Plusieurs dirigeants politiques guinéens ont été interrogés et détenus toute la journée du lundi 24 octobre, ce qui a conduit l’opposition du pays à dénoncer ce qu’ils qualifient de nouvelle tentative, de la part de la junte au pouvoir, de faire taire la dissidence.
Selon l’un de leurs avocats, Fodé Oussou Fofana, Cellou Baldé, Bano Sow, Mamadou Sylla, Dembo Sylla, Pépé Francis, Etienne Soropogui et Bouya Konaté sont poursuivis pour leur participation ou leur soutien aux manifestations anti-junte de la semaine dernière en dont trois personnes sont mortes.
« Nous estimons que nos clients bénéficient de la présomption d’innocence et ont déjà dit leur part de vérité par rapport aux chefs d’accusation retenus contre eux, qui étaient même mentionnés dans les lettres de convocation, à savoir attroupement interdit, provocation de manifestations interdites et plusieurs d’autres agressions et blessures, et autres. » Me Salifou Béavogui, avocat de certains des responsables politiques mis en examen.
Les politiciens ont ensuite été libérés dans la soirée, mais doivent comparaître à nouveau jeudi.
Le Front national pour la défense de la Constitution (FNDC) avait appelé à la manifestation pour exiger un retour rapide à un gouvernement dirigé par des civils et la libération de tous les prisonniers détenus pour des motifs politiques.
Dans un communiqué publié la semaine dernière, le groupe a qualifié la junte au pouvoir de « dictatoriale ». et identifié les trois personnes tuées comme étant Thierno Bella Diallo, Boubacar Diallo et Thierno Moussa Barry. Il a également ajouté que 20 personnes avaient été blessées par balle tandis que de nombreuses autres avaient été arrêtées.
Le ministre de la Justice, Alphonse Charles Wright, a confirmé leur décès dans un communiqué vendredi, mais a déclaré que les causes « restent à élucider par autopsie ».
Il a ordonné des poursuites, sans faire de commentaires sur les auteurs présumés, mais a souligné que les autorités étaient déterminées à lutter contre l’impunité.

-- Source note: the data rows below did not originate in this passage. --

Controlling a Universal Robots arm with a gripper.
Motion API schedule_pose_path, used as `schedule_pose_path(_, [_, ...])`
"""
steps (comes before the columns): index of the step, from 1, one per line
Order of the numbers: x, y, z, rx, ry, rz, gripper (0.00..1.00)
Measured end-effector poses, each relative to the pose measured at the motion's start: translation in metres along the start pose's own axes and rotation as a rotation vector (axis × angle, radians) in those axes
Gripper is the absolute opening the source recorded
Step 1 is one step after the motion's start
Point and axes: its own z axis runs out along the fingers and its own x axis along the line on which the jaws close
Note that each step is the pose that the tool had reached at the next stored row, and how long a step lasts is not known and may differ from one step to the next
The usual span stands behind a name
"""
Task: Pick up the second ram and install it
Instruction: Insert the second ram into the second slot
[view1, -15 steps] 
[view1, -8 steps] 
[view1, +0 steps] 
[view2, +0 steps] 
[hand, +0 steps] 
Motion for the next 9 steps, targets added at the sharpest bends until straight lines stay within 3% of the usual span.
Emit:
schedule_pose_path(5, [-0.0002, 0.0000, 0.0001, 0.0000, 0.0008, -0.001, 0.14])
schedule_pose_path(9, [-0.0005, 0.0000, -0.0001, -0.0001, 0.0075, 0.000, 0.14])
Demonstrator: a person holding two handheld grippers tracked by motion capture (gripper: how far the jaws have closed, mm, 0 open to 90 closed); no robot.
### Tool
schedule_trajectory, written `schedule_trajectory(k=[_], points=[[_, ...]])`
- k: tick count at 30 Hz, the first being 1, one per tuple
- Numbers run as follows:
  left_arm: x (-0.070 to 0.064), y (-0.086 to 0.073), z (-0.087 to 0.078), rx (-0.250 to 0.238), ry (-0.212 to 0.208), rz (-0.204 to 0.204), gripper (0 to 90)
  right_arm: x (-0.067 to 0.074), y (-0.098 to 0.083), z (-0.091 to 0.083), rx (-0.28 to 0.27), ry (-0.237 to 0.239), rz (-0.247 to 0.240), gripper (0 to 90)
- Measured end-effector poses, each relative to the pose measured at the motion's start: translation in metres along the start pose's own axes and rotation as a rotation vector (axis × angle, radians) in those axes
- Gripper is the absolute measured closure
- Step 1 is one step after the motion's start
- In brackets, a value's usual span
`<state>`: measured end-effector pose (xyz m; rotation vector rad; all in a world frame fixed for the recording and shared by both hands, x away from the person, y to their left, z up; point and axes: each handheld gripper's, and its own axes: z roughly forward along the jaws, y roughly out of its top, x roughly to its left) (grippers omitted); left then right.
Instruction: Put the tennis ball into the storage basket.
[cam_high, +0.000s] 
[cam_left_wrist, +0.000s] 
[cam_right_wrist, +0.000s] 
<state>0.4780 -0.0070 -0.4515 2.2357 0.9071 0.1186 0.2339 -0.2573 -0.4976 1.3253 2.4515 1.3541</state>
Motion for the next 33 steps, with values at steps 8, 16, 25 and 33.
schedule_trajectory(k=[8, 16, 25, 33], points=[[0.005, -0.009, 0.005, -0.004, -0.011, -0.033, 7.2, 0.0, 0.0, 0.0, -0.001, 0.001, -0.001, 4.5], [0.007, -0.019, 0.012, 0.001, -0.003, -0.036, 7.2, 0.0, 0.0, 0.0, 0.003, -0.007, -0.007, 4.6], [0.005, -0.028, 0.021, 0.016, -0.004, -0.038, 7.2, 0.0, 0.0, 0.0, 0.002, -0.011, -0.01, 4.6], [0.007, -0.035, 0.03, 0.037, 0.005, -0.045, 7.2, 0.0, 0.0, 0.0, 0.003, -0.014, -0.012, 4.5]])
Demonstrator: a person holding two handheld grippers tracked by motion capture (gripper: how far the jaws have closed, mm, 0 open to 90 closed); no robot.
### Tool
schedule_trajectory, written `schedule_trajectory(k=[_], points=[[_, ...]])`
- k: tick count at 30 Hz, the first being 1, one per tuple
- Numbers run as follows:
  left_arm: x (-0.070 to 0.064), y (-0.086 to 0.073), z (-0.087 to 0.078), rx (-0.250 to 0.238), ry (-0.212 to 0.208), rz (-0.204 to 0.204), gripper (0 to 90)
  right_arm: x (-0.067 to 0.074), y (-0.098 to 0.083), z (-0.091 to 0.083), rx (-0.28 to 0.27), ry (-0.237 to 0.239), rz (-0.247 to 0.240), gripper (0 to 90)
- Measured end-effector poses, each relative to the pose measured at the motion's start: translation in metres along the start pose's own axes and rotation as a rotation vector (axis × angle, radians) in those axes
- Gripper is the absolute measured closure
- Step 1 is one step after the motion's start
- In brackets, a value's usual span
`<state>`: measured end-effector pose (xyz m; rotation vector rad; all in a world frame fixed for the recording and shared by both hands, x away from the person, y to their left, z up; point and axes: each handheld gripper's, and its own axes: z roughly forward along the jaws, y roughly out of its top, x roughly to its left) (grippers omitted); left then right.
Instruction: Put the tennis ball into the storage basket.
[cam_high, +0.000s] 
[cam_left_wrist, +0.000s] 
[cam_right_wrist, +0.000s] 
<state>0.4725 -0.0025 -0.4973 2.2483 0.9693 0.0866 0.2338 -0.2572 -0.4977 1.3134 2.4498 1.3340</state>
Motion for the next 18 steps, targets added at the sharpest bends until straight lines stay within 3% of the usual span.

« Sanctions plus sévères » –
Les militants des droits accusent régulièrement la police et les gendarmes guinéens de faire un usage excessif de la force, et les autorités de fermer les yeux dans un pays aux antécédents de violence politique.
Le ministre de la justice a ordonné l’identification « sans délai » d’un membre des forces de sécurité dont l’image est devenue virale sur les réseaux sociaux. Une vidéo le montre en train de tirer avec un pistolet sur une cible qui n’est pas visible dans les images.
L’État ouest-africain pauvre mais riche en minéraux est sous gouvernement militaire depuis le coup d’État de septembre 2021 qui a renversé le président Alpha Condé après plus de 10 ans au pouvoir.
Alliance de partis politiques, de syndicats et de groupes civils, le FNDC a été le fer de lance des manifestations contre Condé avant son éviction.
Il a été officiellement dissous en août par le gouvernement nommé par la junte.
La coalition avait appelé à des manifestations pacifiques à Conakry jeudi, suivies de manifestations à l’échelle nationale le 26 octobre.
Les dirigeants ouest-africains ont suspendu la Guinée de la Communauté économique des États de l’Afrique de l’Ouest (CEDEAO) et imposé des sanctions le mois dernier à un certain nombre d’individus.
Il a donné un mois à la junte au pouvoir pour présenter un calendrier « raisonnable et acceptable » pour le retour à un régime civil, un ultimatum qui expire théoriquement ce week-end.
S’ils ne le font pas, la CEDEAO a averti qu’elle adopterait des « sanctions plus sévères ».